▶ [PROBLEM REQUIREMENTS] Beginning with the first line, please repeat the entries exactly and end on the line that contains "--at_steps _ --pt".

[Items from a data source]
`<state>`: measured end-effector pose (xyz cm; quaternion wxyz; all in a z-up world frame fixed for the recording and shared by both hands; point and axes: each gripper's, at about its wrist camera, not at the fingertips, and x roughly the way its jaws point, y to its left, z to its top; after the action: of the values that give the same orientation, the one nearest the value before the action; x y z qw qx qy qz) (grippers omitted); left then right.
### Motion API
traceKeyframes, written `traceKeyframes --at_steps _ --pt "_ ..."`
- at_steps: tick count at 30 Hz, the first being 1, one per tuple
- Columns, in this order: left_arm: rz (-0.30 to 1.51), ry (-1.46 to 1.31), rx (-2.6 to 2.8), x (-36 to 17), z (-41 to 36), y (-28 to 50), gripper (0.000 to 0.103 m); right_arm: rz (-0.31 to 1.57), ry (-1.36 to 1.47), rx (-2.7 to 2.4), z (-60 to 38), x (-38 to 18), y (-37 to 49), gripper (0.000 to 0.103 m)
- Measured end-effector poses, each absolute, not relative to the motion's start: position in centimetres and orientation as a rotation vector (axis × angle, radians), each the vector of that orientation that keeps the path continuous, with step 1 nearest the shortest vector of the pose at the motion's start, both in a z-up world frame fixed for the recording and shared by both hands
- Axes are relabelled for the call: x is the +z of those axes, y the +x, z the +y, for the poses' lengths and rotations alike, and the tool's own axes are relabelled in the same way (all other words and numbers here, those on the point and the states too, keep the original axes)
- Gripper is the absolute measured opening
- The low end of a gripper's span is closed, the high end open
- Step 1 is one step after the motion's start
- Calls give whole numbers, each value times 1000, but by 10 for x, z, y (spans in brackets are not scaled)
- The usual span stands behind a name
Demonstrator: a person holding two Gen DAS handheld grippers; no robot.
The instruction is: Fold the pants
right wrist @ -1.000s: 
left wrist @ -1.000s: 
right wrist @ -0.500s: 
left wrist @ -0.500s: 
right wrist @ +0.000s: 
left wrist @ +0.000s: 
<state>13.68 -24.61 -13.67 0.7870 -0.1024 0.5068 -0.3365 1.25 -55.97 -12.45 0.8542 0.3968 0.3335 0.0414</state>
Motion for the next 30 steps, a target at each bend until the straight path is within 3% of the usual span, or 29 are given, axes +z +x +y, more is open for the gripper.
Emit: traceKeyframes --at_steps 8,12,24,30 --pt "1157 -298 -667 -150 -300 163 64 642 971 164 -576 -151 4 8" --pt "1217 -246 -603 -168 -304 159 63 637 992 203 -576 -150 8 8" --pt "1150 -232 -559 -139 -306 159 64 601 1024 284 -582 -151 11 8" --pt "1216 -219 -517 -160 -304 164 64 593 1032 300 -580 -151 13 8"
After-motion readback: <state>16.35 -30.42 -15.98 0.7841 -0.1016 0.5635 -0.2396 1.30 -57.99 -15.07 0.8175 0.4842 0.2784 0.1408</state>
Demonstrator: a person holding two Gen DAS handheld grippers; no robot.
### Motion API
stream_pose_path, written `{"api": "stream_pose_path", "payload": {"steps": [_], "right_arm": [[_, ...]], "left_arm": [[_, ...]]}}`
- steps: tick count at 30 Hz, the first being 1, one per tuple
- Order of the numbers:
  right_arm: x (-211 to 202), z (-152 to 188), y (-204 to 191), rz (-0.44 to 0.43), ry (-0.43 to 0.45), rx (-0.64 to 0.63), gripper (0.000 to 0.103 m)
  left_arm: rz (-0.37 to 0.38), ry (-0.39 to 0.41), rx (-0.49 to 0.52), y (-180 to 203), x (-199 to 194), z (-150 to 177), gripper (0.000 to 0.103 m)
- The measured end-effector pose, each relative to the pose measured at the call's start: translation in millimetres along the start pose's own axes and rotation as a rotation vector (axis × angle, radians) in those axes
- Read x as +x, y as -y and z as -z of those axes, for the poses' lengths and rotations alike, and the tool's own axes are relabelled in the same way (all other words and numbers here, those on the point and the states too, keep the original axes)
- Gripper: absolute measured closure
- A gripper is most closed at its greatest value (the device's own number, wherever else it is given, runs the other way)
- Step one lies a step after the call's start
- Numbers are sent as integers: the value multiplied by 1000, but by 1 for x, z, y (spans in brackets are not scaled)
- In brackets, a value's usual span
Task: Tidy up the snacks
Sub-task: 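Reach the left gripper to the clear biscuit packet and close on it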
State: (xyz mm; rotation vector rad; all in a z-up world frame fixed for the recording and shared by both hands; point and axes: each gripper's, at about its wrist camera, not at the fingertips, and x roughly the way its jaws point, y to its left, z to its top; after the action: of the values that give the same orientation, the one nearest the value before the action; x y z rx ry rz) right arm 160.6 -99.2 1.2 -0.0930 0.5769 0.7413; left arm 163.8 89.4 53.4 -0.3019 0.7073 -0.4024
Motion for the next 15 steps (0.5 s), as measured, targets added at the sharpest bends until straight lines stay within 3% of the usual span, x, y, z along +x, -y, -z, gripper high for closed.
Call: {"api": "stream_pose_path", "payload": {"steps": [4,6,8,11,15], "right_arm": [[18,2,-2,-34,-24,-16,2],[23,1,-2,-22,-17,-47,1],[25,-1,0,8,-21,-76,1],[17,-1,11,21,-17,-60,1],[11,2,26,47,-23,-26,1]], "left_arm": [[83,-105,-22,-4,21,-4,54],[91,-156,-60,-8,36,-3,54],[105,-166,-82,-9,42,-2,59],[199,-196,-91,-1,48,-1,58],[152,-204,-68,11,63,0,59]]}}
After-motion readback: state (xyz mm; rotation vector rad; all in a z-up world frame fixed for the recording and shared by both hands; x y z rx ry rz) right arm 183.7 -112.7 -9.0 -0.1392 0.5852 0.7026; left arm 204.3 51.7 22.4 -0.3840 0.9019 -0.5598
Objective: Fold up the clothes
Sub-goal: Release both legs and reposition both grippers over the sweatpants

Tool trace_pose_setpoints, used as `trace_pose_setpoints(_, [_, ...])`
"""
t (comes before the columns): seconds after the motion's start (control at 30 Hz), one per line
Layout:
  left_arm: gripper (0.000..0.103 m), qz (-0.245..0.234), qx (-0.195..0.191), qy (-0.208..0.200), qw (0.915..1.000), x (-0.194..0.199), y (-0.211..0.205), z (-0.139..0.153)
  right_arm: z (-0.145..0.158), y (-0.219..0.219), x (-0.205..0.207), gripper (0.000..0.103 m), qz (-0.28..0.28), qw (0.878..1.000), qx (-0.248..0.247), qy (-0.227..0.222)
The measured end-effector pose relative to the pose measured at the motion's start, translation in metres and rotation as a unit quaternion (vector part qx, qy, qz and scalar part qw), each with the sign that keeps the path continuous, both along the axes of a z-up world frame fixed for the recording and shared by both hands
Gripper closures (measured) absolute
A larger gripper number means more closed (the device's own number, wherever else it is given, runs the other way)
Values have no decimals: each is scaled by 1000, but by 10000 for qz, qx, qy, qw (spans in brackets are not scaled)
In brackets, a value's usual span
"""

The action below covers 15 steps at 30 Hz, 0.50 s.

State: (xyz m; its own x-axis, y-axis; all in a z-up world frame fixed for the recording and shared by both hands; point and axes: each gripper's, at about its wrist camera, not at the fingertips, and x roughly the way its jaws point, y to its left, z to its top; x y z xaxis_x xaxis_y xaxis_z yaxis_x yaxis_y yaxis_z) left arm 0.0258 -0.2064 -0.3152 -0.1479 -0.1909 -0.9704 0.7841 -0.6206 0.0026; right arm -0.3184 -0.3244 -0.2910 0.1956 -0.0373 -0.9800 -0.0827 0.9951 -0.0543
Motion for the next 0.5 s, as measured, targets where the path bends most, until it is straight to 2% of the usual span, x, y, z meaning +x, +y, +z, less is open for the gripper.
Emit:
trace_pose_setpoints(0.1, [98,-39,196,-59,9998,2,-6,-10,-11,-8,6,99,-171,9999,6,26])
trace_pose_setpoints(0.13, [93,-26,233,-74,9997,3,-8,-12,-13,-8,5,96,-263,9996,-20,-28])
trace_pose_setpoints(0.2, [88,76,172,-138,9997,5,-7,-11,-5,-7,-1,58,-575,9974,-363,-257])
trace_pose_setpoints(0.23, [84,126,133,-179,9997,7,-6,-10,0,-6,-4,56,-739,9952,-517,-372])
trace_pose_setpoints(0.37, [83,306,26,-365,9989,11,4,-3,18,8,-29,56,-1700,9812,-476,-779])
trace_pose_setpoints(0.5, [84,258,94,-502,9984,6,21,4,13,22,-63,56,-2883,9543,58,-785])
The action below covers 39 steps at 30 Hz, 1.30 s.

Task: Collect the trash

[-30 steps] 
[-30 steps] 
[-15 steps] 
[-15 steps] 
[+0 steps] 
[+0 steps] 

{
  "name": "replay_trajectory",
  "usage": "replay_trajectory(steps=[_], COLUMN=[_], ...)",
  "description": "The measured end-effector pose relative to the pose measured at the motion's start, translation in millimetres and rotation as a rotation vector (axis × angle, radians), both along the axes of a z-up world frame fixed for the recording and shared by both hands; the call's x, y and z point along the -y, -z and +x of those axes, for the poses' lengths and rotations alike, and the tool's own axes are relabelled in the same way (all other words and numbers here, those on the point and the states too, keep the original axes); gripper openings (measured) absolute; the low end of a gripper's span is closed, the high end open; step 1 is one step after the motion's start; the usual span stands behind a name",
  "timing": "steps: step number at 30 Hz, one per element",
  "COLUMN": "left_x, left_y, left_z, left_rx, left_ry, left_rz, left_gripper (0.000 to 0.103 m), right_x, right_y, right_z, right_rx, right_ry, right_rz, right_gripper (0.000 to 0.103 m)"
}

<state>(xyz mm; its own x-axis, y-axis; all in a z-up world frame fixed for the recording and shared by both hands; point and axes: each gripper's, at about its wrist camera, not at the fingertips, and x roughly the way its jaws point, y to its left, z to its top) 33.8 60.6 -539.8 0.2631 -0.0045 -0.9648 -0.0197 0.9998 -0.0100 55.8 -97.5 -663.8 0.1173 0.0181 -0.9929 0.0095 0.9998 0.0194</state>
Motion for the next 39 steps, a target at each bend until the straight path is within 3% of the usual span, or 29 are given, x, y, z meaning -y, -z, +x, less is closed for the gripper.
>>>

▶ [WRITTEN SOLUTION]
`<state>`: measured end-effector pose (xyz cm; quaternion wxyz; all in a z-up world frame fixed for the recording and shared by both hands; point and axes: each gripper's, at about its wrist camera, not at the fingertips, and x roughly the way its jaws point, y to its left, z to its top; after the action: of the values that give the same orientation, the one nearest the value before the action; x y z qw qx qy qz) (grippers omitted); left then right.
### Motion API
traceKeyframes, written `traceKeyframes --at_steps _ --pt "_ ..."`

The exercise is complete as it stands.